Damage Tracking: Blit Is Free
When operations are replayed, they implicitly define a damage rectangle — the bounding box of all cells that were actually modified. The replay engine tracks this:
void OutputBuilder::replay(ScreenBuf& target, const StylePool& styles) const {
Rect damage = Rect::empty();
for (const auto& op : ops_) {
std::visit(overloaded{
[&](const op::Write& w) {
damage = damage.union_with({w.x, w.y, /* width */, 1});
// ... write cells ...
},
[&](const op::Clear& cl) {
damage = damage.union_with({cl.x, cl.y, cl.w, cl.h});
// ... clear cells ...
},
[&](const op::Blit& b) {
// Blit does NOT expand damage -- content is unchanged
},
// ...
}, op);
}
target.set_damage(damage);
}
The critical insight: blit operations do not contribute to damage. The cells they copy are identical to the previous frame by definition. The diff engine can skip them entirely.

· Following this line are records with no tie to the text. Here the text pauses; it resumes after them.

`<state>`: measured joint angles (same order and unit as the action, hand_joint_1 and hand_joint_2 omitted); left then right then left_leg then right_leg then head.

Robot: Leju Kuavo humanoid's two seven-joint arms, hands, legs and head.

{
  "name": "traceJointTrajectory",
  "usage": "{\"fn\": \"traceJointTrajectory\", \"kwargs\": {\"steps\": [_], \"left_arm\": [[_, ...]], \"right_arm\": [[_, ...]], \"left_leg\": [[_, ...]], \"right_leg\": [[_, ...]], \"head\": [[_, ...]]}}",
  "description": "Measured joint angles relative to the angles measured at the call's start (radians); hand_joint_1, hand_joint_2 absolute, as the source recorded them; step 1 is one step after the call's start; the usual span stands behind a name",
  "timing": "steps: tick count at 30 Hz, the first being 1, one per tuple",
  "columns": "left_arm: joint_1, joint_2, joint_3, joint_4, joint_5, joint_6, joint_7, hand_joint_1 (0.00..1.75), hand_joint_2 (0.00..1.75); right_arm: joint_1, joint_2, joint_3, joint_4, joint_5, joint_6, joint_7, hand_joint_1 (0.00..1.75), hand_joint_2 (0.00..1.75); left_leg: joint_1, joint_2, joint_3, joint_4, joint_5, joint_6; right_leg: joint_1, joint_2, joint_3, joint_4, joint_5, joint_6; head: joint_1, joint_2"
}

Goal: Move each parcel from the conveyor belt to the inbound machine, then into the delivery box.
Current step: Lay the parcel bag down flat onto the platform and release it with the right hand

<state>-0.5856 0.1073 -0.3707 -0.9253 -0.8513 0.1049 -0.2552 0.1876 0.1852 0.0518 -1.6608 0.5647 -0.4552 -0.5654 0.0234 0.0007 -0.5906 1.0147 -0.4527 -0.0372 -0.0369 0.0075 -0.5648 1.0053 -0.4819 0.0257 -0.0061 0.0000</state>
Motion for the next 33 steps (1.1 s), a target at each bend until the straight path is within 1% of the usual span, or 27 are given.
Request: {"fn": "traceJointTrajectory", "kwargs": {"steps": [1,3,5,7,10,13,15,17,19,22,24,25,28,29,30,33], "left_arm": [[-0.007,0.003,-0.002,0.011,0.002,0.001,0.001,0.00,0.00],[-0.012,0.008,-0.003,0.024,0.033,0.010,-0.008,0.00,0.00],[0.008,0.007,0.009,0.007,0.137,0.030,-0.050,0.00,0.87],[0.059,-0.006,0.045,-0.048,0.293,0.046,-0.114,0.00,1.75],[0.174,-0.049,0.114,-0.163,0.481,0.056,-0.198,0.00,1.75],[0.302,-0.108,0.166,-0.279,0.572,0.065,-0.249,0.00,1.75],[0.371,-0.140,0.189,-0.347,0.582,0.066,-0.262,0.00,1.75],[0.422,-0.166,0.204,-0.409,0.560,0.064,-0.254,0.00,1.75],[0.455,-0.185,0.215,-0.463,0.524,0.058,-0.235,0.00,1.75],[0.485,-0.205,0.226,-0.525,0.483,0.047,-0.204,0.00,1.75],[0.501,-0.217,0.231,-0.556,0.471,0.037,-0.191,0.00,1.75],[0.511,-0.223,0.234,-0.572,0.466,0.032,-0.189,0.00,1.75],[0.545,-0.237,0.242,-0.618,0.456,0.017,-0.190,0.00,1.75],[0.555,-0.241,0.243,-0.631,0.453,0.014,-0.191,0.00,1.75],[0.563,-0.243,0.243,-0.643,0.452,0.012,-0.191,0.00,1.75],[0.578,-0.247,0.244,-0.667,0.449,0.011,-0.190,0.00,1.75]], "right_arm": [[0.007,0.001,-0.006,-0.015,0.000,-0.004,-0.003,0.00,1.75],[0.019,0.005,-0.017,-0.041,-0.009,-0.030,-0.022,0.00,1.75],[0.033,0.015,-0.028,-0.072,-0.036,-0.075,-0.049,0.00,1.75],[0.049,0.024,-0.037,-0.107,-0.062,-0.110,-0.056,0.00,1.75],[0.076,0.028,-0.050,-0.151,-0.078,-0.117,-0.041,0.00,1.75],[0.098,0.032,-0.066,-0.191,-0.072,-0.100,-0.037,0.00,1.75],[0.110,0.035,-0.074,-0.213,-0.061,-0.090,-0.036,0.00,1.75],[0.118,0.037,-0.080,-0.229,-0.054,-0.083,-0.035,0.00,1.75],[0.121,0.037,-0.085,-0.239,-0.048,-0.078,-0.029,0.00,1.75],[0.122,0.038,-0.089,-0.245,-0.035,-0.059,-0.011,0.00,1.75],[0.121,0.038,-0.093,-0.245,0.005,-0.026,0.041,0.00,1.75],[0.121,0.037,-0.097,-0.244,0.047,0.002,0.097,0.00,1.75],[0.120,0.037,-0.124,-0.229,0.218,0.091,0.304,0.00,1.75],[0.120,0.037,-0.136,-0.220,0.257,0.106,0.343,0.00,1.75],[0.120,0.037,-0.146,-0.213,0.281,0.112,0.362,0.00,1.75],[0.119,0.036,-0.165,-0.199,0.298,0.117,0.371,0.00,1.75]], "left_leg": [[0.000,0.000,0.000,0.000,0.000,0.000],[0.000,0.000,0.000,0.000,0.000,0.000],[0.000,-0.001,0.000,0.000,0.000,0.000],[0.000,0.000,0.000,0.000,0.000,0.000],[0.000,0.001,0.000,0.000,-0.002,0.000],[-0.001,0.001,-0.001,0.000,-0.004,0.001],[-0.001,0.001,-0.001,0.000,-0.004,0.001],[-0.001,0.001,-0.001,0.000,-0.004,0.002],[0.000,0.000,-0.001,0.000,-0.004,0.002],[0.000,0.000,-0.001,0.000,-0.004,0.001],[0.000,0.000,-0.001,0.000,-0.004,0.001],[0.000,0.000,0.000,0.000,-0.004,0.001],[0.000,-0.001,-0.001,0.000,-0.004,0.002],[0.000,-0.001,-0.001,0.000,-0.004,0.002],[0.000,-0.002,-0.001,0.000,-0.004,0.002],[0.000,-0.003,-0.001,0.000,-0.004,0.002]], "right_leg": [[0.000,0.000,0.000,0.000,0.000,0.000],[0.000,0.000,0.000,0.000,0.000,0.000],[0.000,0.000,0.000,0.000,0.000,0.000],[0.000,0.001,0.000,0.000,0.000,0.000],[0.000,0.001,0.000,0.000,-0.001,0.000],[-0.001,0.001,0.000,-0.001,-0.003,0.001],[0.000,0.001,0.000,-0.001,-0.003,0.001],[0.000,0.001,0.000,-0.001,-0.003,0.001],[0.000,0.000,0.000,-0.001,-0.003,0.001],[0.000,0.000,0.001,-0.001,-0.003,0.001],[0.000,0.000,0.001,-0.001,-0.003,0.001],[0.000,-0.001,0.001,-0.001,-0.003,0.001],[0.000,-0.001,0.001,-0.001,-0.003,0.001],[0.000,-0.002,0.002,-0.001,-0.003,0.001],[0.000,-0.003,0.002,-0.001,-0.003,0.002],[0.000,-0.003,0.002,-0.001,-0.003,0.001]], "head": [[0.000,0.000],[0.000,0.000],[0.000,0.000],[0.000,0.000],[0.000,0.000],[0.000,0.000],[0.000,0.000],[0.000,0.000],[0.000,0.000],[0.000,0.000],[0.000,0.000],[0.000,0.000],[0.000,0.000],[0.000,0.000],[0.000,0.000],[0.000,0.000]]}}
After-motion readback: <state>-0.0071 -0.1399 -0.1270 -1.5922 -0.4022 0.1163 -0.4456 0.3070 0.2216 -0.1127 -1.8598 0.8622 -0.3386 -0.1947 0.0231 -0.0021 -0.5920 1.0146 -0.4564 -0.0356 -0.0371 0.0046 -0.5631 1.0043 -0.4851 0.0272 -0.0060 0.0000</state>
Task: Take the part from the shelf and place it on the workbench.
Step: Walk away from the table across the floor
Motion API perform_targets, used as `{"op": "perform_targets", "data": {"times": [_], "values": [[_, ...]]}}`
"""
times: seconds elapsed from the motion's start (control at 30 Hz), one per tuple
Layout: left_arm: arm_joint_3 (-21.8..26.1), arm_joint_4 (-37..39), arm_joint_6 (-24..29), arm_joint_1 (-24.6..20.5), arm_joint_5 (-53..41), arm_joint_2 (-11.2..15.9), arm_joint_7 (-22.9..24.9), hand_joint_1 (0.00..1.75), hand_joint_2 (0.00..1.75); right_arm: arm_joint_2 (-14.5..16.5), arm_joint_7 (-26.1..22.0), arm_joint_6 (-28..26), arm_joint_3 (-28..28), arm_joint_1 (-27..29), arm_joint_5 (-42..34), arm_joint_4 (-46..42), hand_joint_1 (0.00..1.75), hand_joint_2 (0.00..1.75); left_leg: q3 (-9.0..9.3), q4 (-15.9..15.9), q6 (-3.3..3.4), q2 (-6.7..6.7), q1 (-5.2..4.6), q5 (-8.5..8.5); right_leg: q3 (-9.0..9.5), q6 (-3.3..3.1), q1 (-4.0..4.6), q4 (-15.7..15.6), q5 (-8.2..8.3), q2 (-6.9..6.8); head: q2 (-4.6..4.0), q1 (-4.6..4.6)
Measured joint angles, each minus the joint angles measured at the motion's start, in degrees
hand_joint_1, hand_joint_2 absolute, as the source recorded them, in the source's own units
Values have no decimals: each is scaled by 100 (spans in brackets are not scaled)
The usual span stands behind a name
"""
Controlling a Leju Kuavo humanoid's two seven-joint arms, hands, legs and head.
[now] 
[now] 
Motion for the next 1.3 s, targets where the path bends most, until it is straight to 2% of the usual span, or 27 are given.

This means a frame where 95% of the screen is blitted and 5% is newly written produces a damage rect covering only 5% of the cells. The diff engine runs in O(damage area), not O(screen area). On a typical streaming-output frame, that’s maybe 100 cells out of 4800. The diff is fast.
How It All Connects
Render Tree Walk
|
|-- clean node -> output.blit(prevScreen, rect)
|-- moved node -> output.clear(old) + recurse
|-- text node -> output.write(x, y, styled_text)
|-- scroll -> output.clip() + output.shift() + recurse + output.unclip()
|
v
OutputBuilder (vector of op::Op variants)
|
| replay()
v
ScreenBuf (flat cell array with damage rect)
|
| diff against prevScreen
v
ANSI output (minimal escape sequences)
The output builder is the decoupling layer between intent and execution. The tree walk says what should be on screen. The replay engine says how to make it happen. And the damage rect tells the diff engine where to look.
This separation of concerns is what makes the blit, clip, and scroll optimizations composable. You can blit a subtree inside a clip region after a scroll — and the replay engine handles the interactions correctly because it processes operations in sequence, with the clip stack tracking what’s visible.
Without the output builder, you’d need every component to know about clipping, scrolling, and frame reuse. With it, components just record their intentions. The complexity lives in one place.